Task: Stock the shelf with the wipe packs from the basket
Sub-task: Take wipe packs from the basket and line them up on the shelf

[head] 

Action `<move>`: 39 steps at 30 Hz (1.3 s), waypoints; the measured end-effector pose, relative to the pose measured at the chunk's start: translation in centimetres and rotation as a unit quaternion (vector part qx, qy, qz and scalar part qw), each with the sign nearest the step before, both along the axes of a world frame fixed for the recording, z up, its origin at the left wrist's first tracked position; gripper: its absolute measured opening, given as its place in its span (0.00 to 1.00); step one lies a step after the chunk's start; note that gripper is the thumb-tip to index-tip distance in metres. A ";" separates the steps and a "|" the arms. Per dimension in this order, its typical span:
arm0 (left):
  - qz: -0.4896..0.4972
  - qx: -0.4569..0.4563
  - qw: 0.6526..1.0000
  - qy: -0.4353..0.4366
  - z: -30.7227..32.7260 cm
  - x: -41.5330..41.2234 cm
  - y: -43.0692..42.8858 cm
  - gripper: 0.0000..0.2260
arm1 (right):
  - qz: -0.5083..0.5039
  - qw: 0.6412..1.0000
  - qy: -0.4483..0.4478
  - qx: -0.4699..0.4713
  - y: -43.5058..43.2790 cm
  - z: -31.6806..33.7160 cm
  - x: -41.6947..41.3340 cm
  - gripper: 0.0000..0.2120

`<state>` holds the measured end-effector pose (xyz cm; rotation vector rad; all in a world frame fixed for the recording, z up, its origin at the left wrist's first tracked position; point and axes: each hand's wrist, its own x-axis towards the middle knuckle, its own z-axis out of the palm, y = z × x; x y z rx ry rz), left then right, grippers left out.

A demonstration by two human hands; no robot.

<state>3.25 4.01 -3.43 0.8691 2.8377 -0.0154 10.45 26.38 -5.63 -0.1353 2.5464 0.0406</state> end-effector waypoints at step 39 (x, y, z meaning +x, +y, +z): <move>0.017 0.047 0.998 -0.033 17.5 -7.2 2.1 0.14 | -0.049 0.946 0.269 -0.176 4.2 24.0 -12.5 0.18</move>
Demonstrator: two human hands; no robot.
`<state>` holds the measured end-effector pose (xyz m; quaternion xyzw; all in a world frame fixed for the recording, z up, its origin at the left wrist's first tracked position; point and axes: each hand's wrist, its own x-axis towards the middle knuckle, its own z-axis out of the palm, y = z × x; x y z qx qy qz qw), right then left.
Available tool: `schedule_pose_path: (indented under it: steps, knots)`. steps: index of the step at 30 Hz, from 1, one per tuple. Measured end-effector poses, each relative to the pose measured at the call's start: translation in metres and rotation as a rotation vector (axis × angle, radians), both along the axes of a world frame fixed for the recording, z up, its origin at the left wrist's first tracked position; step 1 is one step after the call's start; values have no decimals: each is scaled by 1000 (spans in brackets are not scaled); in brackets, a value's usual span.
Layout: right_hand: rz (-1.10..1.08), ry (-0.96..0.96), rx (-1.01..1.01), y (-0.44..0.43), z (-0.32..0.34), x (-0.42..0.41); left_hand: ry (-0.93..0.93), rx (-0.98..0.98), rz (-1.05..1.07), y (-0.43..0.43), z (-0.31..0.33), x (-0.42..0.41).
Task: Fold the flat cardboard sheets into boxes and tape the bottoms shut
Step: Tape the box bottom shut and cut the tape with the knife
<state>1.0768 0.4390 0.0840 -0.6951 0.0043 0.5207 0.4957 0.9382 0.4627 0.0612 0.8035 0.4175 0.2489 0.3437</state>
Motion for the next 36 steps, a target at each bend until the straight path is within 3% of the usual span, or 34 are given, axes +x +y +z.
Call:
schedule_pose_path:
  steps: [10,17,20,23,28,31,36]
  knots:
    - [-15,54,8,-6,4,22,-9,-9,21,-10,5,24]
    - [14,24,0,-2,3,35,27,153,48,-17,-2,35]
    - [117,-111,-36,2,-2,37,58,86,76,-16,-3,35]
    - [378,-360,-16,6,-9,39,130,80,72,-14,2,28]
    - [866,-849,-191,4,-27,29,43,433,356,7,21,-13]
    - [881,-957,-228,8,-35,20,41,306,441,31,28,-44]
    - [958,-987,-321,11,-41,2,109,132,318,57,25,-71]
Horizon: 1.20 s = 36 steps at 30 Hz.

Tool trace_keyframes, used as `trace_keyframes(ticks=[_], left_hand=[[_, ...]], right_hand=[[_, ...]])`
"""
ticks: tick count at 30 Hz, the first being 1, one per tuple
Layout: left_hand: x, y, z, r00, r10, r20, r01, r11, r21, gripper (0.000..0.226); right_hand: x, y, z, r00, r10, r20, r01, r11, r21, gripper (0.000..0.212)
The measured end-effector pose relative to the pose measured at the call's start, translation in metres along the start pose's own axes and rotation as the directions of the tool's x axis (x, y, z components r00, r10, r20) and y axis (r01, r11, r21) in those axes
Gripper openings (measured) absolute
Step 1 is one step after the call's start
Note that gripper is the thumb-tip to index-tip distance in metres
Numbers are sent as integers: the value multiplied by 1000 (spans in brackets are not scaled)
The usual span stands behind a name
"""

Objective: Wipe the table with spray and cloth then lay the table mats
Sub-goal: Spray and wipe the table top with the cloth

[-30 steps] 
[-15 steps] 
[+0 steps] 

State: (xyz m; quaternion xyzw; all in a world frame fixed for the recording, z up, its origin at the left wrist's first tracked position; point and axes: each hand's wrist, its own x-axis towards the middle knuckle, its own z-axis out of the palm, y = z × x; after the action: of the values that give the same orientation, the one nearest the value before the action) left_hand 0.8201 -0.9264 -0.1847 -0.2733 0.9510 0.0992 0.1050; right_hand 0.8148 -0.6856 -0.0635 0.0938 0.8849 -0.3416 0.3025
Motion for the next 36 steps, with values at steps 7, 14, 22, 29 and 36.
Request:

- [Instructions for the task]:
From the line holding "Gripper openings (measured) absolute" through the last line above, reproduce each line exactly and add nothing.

- [Solution for this problem]:
Gripper openings (measured) absolute
Step 1 is one step after the call's start
Note that gripper is the thumb-tip to index-tip distance in metres
Numbers are sent as integers: the value multiplied by 1000 (spans in brackets are not scaled)
The usual span stands behind a name
"""

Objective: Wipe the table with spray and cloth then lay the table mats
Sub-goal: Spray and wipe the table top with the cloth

[-30 steps] 
[-15 steps] 
[+0 steps] 

State: (xyz m; quaternion xyzw; all in a world frame fixed for the recording, z up, its origin at the left wrist's first tracked position; point and axes: each hand's wrist, its own x-axis towards the middle knuckle, its own z-axis out of the palm, y = z × x; after the action: of the values that give the same orientation, the one nearest the value before the action) left_hand 0.8201 -0.9264 -0.1847 -0.2733 0.9510 0.0992 0.1050; right_hand 0.8148 -0.6856 -0.0635 0.0938 0.8849 -0.3416 0.3025
Motion for the next 36 steps, with values at steps 7, 14, 22, 29 and 36.
Request:

The requested output has been produced.